So why bother shooting these larger, less compressed files?
Grading.

Once you get into the grade and you realise, “hey this shot could do with being a little different”, you start to stretch your values along that curve and things… break. Think of it as that staircase again. When you need to change the shape of the staircase, some of the stairs become too big to climb up. Where, in RAW footage you have a whole lot of values to bring up and fill in the gaps to give smooth gradients, in our LOG footage, we discarded a lot of that data to get smaller file sizes.

There’s also something else at play when we shoot in a non-RAW format. To get the best image straight out of the camera and keep file sizes as low as possible, most cameras do a bunch of compression, sharpening, noise reduction, as well as storing the colour information in a way that discards information you can’t perceive, as long as you don’t grade or manipulate the footage.

 

So how do we fix it?

Thankfully there are a few things we can do to make sure we never run into this problem again.

  • Shoot in a higher bit depth

    If your camera can shoot 10 bit LOG, you should be shooting in 10 bit LOG, not 8. While there may only be 2 extra bits of data, each bit doubles the amount of points you have.
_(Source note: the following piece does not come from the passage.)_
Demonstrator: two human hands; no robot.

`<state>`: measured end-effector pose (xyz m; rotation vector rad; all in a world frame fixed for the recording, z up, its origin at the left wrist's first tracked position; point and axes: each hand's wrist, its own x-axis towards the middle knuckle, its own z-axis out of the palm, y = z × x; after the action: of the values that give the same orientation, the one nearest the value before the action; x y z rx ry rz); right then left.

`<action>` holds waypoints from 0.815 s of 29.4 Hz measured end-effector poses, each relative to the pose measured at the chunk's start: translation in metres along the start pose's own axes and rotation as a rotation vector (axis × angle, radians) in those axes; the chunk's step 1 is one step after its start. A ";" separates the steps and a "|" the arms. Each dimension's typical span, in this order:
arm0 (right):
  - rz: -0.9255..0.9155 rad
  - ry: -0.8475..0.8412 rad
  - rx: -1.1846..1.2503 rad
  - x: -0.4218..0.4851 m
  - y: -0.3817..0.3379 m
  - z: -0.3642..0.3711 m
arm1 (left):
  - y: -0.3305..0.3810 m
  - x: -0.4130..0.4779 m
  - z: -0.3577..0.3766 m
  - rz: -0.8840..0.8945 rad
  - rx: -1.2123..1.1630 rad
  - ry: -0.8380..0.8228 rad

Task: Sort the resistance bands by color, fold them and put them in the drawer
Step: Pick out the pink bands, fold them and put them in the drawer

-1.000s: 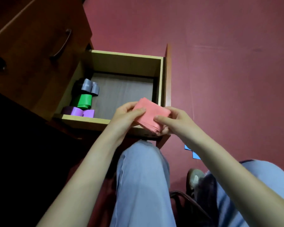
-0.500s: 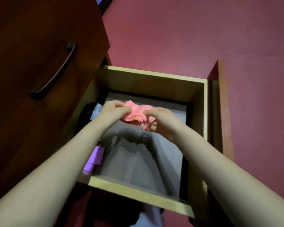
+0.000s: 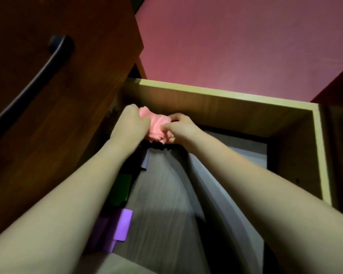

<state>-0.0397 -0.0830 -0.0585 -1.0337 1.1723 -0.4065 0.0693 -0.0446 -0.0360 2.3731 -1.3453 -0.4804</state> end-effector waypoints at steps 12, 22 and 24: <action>-0.224 0.092 -0.304 0.023 0.003 0.023 | -0.025 0.013 0.005 0.055 0.159 -0.050; -0.139 -0.094 -0.549 -0.025 0.017 -0.013 | -0.010 -0.007 0.010 -0.109 0.122 -0.027; -0.127 -0.127 -0.595 -0.029 0.020 -0.013 | -0.007 -0.004 0.008 -0.142 -0.003 0.012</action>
<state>-0.0672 -0.0575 -0.0595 -1.6300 1.1406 -0.0802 0.0687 -0.0389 -0.0462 2.4755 -1.1754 -0.5067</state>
You actually have 768 additional steps to, give you room to grade the footage and avoid banding.

  • Check your LOG footage is being converted to SRGB using the correct profile.

    Different manufactures have different curves, sometimes several like CLOG, CLOG2 and CLOG3 all for Canon alone. By using the wrong conversion, either as a LUT or inside the colour space transform, you’ll be mapping the values incorrectly and your footage will look whack.

  • Shoot truer to final

    If none of this is possible – you’ll need to film truer to the final image, exposing correctly and getting your contrast ratio right in the scene so you need to grade less or ideally, not at all.

  • But ideally, if you can, consider shooting RAW.
    But maybe order some more LaCie’s

 

Thanks for watching – we hope you enjoyed this video and learnt something useful! Leave us a comment on YouTube with any questions or ideas and don’t forget to subscribe to Syrp Lab. Happy shooting.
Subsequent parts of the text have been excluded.